> [DATA SECTION]
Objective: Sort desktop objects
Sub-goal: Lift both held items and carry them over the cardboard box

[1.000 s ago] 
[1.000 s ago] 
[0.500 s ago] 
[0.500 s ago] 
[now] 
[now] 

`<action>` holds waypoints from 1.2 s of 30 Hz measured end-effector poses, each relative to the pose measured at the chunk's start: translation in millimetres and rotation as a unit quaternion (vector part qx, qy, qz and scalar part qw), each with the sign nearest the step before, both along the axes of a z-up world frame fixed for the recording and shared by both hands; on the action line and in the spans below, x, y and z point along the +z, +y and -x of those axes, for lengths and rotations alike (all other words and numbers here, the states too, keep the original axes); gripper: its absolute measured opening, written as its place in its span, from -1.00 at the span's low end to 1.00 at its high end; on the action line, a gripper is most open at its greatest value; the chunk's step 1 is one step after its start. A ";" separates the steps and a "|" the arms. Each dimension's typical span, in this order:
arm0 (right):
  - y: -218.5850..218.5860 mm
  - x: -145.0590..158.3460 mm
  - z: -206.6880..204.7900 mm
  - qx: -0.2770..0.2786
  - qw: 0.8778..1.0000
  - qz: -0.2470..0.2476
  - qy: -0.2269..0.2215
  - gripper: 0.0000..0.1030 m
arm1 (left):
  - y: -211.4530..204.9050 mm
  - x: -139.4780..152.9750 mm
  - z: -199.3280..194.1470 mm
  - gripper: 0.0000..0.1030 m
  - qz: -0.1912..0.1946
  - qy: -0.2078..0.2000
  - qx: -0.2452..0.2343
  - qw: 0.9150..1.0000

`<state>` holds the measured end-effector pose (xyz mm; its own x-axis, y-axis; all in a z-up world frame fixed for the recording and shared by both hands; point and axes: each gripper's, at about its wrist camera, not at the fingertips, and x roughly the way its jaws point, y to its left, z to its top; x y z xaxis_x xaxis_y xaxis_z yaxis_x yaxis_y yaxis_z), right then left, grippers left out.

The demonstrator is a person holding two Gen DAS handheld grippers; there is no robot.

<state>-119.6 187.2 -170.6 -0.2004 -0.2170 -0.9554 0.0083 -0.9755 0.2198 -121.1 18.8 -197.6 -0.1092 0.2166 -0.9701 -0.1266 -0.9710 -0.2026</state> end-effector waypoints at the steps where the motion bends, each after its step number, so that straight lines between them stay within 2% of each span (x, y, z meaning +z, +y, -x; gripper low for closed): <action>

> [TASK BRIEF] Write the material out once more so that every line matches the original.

> [TASK RESPONSE]
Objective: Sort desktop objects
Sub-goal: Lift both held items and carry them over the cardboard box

[1.000 s ago] 
[1.000 s ago] 
[0.500 s ago] 
[0.500 s ago] 
[now] 
[now] 

`<action>` holds waypoints from 1.2 s of 30 Hz measured end-effector poses, each relative to the pose measured at the chunk's start: translation in millimetres and rotation as a unit quaternion (vector part qx, qy, qz and scalar part qw), each with the sign nearest the step before, both along the axes of a z-up world frame fixed for the recording and shared by both hands; on the action line and in the spans below, x, y and z point along the +z, +y and -x of those axes, for lengths and rotations alike (all other words and numbers here, the states too, keep the original axes); gripper: its absolute measured opening, written as its place in its span, from -1.00 at the span's low end to 1.00 at its high end; on the action line, a gripper is most open at its greatest value; the chunk's step 1 is one step after its start. A ";" separates the steps and a "|" the arms. Each dimension's typical span, in this order:
arm0 (right):
  - y: -218.5850..218.5860 mm
  - x: -145.0590..158.3460 mm
  - z: -206.6880..204.7900 mm
  - qx: -0.2770..0.2786
  - qw: 0.8778..1.0000
  - qz: -0.2470..0.2476
  - qy: -0.2269..0.2215
  - gripper: 0.0000..0.1030 m
arm1 (left):
  - y: -211.4530..204.9050 mm
  - x: -139.4780..152.9750 mm
  - z: -199.3280..194.1470 mm
  - gripper: 0.0000..0.1030 m
  - qz: -0.1912..0.1946
  - qy: -0.2078..0.2000
  - qx: -0.2452..0.2343
  - qw: 0.9150..1.0000

`<state>` holds the measured end-effector pose (xyz mm; its own x-axis, y-axis; all in a z-up world frame fixed for the recording and shared by both hands; point and axes: each gripper's, at about its wrist camera, not at the fingertips, and x roughly the way its jaws point, y to its left, z to its top; x y z xaxis_x xaxis_y xaxis_z yaxis_x yaxis_y yaxis_z), right then left, grippers left out.

The demonstrator is a person holding two Gen DAS handheld grippers; there is no robot.

<state>-119.6 187.2 -170.6 -0.2004 -0.2170 -0.9554 0.0083 -0.9755 0.2198 -121.1 18.8 -197.6 -0.1092 0.2166 -0.9701 -0.1266 -0.9710 -0.2026</state> end-effector waypoints at the steps where the motion bends, each after its step number, so that straight lines between them stay within 2% of each span (x, y, z meaning +z, +y, -x; gripper low for closed): <action>

Work on this exercise has been finished.